Problem to solve
Everything in the data below is to be reproduced without any deviation.

:: Given material

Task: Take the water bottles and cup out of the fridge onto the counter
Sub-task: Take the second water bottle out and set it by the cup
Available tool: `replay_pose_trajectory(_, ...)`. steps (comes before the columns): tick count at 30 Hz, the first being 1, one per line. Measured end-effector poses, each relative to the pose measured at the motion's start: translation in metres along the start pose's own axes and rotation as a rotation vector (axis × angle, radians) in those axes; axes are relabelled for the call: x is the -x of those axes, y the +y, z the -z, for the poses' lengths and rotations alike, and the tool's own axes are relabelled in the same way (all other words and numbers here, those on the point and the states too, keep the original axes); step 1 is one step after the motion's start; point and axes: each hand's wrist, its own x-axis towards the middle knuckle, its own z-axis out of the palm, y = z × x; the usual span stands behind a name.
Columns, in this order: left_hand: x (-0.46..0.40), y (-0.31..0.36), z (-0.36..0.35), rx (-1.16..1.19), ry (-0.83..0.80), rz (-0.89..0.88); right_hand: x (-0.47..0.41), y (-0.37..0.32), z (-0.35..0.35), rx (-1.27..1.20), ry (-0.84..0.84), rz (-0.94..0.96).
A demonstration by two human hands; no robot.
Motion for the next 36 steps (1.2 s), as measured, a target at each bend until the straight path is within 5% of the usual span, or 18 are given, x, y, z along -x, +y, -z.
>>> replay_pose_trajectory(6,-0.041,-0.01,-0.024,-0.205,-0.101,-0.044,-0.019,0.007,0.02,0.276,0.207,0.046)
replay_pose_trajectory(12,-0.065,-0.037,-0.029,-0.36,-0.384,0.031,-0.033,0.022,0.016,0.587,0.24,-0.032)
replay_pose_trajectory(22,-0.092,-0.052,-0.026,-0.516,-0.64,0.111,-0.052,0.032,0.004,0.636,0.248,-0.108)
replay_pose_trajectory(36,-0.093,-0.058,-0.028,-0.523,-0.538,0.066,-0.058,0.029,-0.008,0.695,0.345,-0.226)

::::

Task solution
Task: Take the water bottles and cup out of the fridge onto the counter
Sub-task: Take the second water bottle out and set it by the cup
Available tool: `replay_pose_trajectory(_, ...)`. steps (comes before the columns): tick count at 30 Hz, the first being 1, one per line. Measured end-effector poses, each relative to the pose measured at the motion's start: translation in metres along the start pose's own axes and rotation as a rotation vector (axis × angle, radians) in those axes; axes are relabelled for the call: x is the -x of those axes, y the +y, z the -z, for the poses' lengths and rotations alike, and the tool's own axes are relabelled in the same way (all other words and numbers here, those on the point and the states too, keep the original axes); step 1 is one step after the motion's start; point and axes: each hand's wrist, its own x-axis towards the middle knuckle, its own z-axis out of the palm, y = z × x; the usual span stands behind a name.
Columns, in this order: left_hand: x (-0.46..0.40), y (-0.31..0.36), z (-0.36..0.35), rx (-1.16..1.19), ry (-0.83..0.80), rz (-0.89..0.88); right_hand: x (-0.47..0.41), y (-0.37..0.32), z (-0.35..0.35), rx (-1.27..1.20), ry (-0.84..0.84), rz (-0.94..0.96).
A demonstration by two human hands; no robot.
Motion for the next 36 steps (1.2 s), as measured, a target at each bend until the straight path is within 5% of the usual span, or 18 are given, x, y, z along -x, +y, -z.
>>> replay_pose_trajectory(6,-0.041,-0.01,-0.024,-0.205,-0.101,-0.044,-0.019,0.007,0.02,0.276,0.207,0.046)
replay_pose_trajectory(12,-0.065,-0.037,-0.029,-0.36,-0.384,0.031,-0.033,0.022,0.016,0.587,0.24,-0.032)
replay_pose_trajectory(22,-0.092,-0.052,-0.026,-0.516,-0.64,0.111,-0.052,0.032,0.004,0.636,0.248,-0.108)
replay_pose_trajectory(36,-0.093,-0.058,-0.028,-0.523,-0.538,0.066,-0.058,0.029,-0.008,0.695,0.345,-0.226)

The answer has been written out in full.